▶ [What is being asked] Using the data that follows, return exactly the lines from the one that contains "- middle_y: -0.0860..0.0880" through the one that contains "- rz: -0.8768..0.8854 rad", ends included.

Records from a data collection
□ □ □ □
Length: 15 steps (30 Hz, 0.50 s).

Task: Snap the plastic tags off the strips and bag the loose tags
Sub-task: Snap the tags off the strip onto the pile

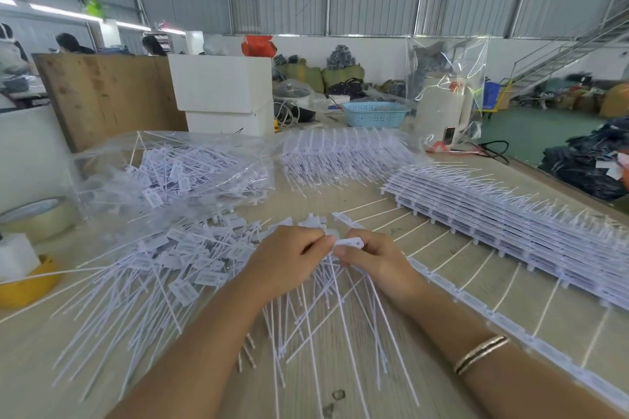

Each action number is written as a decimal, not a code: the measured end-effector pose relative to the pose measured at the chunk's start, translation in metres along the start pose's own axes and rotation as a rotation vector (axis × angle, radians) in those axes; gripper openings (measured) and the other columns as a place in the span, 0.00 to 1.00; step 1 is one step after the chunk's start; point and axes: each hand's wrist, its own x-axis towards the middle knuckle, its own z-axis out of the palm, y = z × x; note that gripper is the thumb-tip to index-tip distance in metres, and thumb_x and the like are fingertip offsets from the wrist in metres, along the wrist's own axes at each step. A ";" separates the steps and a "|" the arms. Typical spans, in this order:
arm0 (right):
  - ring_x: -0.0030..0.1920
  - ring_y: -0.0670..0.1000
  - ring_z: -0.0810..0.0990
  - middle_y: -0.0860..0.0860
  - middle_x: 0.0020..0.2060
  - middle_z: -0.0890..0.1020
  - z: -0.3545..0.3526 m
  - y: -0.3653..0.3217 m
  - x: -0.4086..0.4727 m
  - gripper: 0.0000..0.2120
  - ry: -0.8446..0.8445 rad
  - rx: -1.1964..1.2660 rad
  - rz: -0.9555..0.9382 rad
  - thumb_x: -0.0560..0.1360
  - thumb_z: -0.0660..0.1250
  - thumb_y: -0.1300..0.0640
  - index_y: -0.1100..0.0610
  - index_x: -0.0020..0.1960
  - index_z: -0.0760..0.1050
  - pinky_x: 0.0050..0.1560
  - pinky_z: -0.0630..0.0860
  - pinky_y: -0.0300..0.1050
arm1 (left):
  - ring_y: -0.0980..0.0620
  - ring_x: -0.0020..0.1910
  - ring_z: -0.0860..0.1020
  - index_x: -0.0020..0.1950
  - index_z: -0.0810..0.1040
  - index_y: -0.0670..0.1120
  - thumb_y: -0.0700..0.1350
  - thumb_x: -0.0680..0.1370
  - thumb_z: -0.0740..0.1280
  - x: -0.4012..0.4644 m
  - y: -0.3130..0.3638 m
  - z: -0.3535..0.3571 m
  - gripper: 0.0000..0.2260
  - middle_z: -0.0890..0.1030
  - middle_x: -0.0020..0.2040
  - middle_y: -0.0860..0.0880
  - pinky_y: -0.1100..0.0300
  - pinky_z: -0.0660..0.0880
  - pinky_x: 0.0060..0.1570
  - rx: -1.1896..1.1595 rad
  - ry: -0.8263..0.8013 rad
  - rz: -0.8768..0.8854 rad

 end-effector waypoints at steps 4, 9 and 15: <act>0.32 0.39 0.76 0.41 0.28 0.77 -0.004 0.003 0.000 0.11 -0.048 0.032 0.049 0.74 0.70 0.61 0.52 0.34 0.79 0.37 0.71 0.28 | 0.56 0.24 0.63 0.28 0.68 0.54 0.48 0.80 0.60 -0.001 -0.002 0.001 0.20 0.66 0.23 0.56 0.60 0.62 0.30 -0.110 -0.050 0.002; 0.37 0.37 0.79 0.39 0.32 0.81 0.003 -0.004 -0.003 0.10 -0.071 0.023 0.037 0.73 0.67 0.55 0.44 0.36 0.82 0.41 0.71 0.25 | 0.58 0.24 0.63 0.31 0.73 0.52 0.48 0.81 0.60 -0.002 -0.004 0.004 0.17 0.66 0.23 0.57 0.66 0.60 0.28 -0.182 -0.079 0.000; 0.33 0.38 0.77 0.41 0.29 0.79 0.006 -0.004 -0.001 0.17 -0.022 0.119 -0.072 0.76 0.65 0.63 0.46 0.33 0.81 0.38 0.71 0.28 | 0.63 0.31 0.73 0.45 0.80 0.43 0.47 0.81 0.57 0.001 -0.002 0.006 0.14 0.75 0.29 0.57 0.70 0.69 0.37 -0.400 -0.073 -0.106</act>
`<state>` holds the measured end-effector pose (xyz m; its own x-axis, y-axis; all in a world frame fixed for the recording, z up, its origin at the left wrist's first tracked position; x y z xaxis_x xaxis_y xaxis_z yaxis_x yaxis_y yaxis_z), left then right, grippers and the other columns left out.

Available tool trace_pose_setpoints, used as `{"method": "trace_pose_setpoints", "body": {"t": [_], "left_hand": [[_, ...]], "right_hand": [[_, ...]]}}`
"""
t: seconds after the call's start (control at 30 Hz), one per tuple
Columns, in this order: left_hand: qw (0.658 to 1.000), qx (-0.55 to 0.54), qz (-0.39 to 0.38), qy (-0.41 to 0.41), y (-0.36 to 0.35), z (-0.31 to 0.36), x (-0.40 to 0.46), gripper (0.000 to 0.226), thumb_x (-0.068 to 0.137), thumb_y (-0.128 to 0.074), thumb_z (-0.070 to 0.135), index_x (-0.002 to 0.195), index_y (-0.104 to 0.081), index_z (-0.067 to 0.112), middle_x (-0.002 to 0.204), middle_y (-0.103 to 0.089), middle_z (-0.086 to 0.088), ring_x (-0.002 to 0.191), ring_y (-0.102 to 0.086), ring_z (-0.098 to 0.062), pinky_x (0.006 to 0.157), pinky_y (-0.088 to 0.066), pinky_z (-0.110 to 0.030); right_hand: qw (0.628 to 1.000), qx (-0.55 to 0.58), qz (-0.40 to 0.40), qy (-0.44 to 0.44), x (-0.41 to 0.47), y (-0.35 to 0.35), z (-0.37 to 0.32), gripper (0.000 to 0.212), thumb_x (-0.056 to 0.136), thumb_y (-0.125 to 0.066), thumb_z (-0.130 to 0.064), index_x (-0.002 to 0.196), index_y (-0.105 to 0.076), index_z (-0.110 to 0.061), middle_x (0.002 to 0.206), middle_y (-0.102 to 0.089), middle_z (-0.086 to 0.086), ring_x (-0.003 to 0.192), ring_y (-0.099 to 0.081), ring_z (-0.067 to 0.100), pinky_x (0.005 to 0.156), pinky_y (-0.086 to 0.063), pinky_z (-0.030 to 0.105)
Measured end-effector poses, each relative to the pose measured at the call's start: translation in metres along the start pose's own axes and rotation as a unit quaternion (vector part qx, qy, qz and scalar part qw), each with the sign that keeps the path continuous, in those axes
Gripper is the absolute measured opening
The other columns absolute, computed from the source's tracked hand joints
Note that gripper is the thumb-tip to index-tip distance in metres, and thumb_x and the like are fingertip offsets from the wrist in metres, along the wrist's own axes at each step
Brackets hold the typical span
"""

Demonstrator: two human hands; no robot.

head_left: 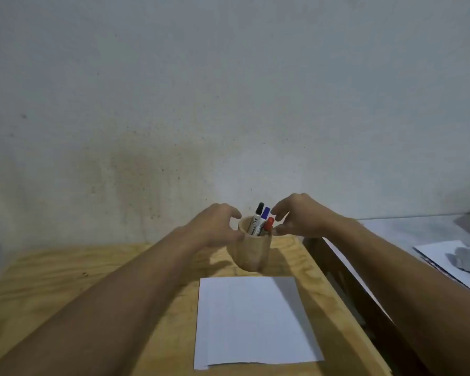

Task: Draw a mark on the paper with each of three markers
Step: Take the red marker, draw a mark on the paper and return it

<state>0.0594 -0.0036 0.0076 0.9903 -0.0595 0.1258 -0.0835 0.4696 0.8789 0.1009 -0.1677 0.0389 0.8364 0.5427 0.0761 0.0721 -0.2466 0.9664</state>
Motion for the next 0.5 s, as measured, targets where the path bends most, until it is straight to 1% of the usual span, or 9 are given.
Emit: {"method": "trace_pose_setpoints", "body": {"t": [0.1,0.17,0.27,0.33,0.4,0.5], "left_hand": [[0.999,-0.019,0.031,0.023,-0.006,-0.001,0.001,0.057,0.08,-0.066,0.044,0.13,-0.053,0.019,0.137,-0.054,-0.003,0.122,-0.051,-0.022,0.099,-0.046,-0.038],[0.998,-0.033,0.037,0.024,-0.008,-0.001,0.001,0.052,0.083,-0.064,0.042,0.128,-0.055,0.017,0.134,-0.057,-0.005,0.119,-0.053,-0.023,0.096,-0.046,-0.037],[0.997,-0.053,0.061,0.019,-0.008,0.0,-0.001,0.044,0.083,-0.066,0.037,0.12,-0.062,0.013,0.126,-0.062,-0.007,0.11,-0.058,-0.023,0.088,-0.048,-0.033],[0.994,-0.07,0.074,0.026,-0.011,-0.003,-0.001,0.044,0.081,-0.069,0.036,0.118,-0.064,0.012,0.125,-0.063,-0.007,0.109,-0.058,-0.022,0.09,-0.049,-0.034],[0.992,-0.091,0.083,0.025,-0.014,-0.004,-0.002,0.046,0.079,-0.072,0.035,0.118,-0.064,0.012,0.125,-0.064,-0.006,0.111,-0.057,-0.022,0.093,-0.048,-0.036],[0.989,-0.112,0.092,0.023,-0.017,-0.006,-0.003,0.047,0.078,-0.073,0.035,0.117,-0.064,0.012,0.125,-0.064,-0.005,0.115,-0.056,-0.021,0.098,-0.047,-0.04]], "right_hand": [[0.999,0.036,0.026,-0.026,0.003,-0.011,0.004,0.034,0.075,-0.081,-0.033,0.101,-0.074,-0.012,0.097,-0.075,0.005,0.082,-0.067,0.017,0.077,-0.058,0.035],[0.997,0.058,0.031,-0.038,0.006,-0.02,0.005,0.03,0.074,-0.081,-0.033,0.094,-0.074,-0.013,0.089,-0.073,0.005,0.079,-0.065,0.018,0.075,-0.056,0.036],[0.993,0.103,0.039,-0.044,0.01,-0.028,0.008,0.017,0.077,-0.08,-0.028,0.086,-0.073,-0.015,0.083,-0.071,0.004,0.072,-0.06,0.014,0.067,-0.051,0.028],[0.991,0.119,0.04,-0.037,0.012,-0.034,0.011,0.009,0.079,-0.079,-0.024,0.08,-0.071,-0.02,0.077,-0.068,-0.003,0.07,-0.059,0.011,0.06,-0.046,0.02],[0.989,0.135,0.05,-0.03,0.013,-0.036,0.014,0.009,0.08,-0.078,-0.025,0.08,-0.072,-0.018,0.078,-0.068,-0.004,0.071,-0.06,0.01,0.059,-0.044,0.018],[0.975,0.189,0.116,-0.025,0.009,-0.021,0.013,0.018,0.082,-0.075,-0.026,0.091,-0.075,-0.01,0.086,-0.074,-0.003,0.077,-0.068,0.009,0.066,-0.052,0.022]]}}
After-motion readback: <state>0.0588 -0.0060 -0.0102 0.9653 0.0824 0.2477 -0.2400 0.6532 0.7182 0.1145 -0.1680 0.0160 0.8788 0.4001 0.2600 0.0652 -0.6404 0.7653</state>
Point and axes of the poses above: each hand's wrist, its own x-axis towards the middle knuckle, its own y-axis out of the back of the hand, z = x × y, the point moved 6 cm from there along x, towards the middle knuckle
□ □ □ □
▶ [Result for this exercise]
  - middle_y: -0.0860..0.0880
  - pinky_y: -0.1100..0.0300
  - pinky_z: -0.0660..0.0880
  - pinky_x: 0.0060..0.1570
  - rx: -1.1896..1.1595 rad
  - ry: -0.8263..0.8013 rad
  - rz: -0.8768..0.8854 rad

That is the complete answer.